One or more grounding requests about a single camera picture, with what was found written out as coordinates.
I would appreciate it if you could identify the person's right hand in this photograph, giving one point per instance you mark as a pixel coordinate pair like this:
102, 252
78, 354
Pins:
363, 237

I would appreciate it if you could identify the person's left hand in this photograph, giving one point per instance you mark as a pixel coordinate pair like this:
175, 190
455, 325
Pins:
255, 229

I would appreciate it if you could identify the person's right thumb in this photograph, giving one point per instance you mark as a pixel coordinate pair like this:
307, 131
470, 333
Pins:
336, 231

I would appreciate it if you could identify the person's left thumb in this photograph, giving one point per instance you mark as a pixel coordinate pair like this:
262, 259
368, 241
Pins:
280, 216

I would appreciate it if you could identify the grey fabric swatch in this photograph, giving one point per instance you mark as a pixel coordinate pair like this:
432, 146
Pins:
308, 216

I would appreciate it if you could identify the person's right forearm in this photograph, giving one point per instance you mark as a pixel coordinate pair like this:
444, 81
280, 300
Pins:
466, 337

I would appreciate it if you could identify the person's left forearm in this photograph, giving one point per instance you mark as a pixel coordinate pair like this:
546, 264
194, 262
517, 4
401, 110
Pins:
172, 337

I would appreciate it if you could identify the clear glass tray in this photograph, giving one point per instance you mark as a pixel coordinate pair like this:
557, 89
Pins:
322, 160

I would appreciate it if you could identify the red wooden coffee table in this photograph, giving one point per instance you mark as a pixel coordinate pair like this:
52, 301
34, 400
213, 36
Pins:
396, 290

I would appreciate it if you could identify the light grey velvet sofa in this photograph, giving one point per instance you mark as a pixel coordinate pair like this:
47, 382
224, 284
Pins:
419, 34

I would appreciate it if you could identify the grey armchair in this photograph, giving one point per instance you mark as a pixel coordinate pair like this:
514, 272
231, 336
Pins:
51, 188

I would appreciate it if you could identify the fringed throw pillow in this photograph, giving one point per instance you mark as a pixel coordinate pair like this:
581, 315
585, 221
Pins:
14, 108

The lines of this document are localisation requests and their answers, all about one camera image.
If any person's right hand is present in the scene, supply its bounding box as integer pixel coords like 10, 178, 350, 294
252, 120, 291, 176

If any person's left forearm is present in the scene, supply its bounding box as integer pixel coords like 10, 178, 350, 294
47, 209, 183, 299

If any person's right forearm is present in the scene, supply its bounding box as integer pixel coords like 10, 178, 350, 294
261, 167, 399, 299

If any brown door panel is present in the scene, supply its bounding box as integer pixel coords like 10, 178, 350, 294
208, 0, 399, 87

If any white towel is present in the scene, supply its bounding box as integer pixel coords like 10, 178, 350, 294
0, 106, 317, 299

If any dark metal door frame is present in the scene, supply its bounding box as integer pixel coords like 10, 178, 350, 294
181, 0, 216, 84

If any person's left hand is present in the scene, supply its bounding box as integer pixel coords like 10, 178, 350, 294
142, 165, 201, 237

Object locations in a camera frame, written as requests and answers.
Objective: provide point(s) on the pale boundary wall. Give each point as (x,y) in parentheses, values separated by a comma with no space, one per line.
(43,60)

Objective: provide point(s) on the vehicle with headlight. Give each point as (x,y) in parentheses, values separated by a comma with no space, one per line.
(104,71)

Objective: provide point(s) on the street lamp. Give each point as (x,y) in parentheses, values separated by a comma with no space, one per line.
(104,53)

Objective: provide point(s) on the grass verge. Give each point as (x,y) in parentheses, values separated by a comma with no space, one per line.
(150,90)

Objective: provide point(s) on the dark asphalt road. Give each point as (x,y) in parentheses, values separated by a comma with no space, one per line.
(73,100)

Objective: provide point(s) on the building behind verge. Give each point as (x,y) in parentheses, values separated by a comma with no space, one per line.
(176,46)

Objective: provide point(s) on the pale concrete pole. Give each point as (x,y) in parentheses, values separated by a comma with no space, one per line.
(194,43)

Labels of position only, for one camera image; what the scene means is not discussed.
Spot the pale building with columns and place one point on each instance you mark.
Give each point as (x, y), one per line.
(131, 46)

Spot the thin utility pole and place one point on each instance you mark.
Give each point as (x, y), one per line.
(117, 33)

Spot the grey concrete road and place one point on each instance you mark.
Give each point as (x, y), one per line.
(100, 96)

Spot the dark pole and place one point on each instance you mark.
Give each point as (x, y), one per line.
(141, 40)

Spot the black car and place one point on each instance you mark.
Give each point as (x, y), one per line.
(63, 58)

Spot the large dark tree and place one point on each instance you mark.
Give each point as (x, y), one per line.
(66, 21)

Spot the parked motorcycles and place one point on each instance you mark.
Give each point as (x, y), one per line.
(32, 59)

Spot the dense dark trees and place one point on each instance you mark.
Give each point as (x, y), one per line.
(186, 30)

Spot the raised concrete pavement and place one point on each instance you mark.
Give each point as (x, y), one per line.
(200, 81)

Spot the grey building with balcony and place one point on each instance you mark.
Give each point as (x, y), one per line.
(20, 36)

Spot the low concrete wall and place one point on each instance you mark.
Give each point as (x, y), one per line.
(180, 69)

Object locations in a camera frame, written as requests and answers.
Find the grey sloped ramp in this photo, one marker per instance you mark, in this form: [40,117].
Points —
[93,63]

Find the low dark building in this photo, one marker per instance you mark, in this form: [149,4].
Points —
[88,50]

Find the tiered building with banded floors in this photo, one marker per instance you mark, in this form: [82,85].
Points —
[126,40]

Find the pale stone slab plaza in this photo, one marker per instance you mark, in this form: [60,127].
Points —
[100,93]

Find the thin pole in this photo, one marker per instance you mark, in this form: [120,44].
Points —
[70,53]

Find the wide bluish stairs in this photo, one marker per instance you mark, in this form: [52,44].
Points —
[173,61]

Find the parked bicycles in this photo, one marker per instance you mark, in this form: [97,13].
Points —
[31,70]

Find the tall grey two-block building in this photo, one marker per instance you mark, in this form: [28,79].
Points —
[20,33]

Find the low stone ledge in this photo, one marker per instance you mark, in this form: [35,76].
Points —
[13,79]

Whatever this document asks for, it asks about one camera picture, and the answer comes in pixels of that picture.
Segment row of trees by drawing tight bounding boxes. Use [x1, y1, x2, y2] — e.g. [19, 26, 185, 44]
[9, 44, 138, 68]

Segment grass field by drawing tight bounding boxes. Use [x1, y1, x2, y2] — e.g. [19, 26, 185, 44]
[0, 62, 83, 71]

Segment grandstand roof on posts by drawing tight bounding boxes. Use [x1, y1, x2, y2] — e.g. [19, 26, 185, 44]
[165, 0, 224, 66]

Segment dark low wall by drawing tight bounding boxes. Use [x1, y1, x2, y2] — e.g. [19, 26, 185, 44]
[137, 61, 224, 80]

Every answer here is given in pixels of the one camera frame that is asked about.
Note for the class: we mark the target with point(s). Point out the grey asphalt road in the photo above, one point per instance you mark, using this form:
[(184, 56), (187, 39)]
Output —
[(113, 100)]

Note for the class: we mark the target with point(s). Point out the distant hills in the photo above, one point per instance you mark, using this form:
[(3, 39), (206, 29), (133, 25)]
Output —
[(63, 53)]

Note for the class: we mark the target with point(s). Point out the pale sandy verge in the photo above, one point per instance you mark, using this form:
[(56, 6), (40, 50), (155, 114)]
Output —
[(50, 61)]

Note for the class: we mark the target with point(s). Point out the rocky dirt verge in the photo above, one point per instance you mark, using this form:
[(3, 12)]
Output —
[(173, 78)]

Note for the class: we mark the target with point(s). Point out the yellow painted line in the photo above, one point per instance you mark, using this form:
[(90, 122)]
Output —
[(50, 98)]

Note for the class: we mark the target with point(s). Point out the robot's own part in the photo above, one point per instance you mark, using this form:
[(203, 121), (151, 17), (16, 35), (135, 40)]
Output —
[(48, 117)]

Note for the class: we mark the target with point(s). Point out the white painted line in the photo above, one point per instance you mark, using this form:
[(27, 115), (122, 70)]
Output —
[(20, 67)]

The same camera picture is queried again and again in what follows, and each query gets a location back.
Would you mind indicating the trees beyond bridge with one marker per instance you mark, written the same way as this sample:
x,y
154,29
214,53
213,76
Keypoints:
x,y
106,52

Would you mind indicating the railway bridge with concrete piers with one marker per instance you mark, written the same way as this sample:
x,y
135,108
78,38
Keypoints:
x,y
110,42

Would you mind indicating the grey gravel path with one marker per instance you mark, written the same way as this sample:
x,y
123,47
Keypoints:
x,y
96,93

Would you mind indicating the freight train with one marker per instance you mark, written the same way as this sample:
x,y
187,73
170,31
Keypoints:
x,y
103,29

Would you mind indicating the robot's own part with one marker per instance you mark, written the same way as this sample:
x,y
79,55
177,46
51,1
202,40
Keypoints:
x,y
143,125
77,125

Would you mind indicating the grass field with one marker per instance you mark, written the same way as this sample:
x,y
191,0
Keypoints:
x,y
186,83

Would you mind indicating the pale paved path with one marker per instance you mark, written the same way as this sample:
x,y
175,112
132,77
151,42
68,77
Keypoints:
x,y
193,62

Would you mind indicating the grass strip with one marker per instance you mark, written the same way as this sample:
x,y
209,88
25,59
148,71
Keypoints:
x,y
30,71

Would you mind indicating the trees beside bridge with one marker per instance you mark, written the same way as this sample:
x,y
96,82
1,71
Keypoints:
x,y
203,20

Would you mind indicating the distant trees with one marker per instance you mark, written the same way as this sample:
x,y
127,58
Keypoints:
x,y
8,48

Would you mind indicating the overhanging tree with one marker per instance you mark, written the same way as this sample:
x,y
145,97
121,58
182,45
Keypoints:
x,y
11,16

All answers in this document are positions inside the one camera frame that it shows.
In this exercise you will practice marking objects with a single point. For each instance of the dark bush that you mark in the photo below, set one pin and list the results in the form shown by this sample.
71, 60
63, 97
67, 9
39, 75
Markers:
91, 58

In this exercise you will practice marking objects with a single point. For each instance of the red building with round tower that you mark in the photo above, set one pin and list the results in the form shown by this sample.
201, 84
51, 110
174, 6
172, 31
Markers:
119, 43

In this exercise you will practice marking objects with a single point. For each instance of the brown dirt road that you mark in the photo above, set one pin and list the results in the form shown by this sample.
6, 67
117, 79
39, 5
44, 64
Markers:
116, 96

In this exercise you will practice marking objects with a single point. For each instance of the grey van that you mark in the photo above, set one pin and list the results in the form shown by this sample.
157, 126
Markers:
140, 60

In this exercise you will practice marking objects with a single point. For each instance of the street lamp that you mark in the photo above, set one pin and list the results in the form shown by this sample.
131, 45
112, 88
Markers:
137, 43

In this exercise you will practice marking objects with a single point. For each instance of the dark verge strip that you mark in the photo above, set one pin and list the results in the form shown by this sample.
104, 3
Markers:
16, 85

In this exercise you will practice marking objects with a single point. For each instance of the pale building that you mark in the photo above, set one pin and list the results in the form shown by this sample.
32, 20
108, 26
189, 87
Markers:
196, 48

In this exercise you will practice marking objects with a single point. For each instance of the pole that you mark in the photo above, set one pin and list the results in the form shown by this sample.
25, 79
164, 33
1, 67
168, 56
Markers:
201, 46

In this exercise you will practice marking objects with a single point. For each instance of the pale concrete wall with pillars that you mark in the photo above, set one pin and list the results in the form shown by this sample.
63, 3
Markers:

• • • • •

**EXERCISE DIRECTIONS:**
In the data above, each line holding "thumb" is to be found and copied.

**RESPONSE:**
I would appreciate it if you could identify the person's right thumb in this photograph, giving one point per instance you mark as a pixel coordinate pair like this:
I would appreciate it if you could identify the person's left thumb in this photograph, giving one point per instance you mark as a pixel coordinate pair like this:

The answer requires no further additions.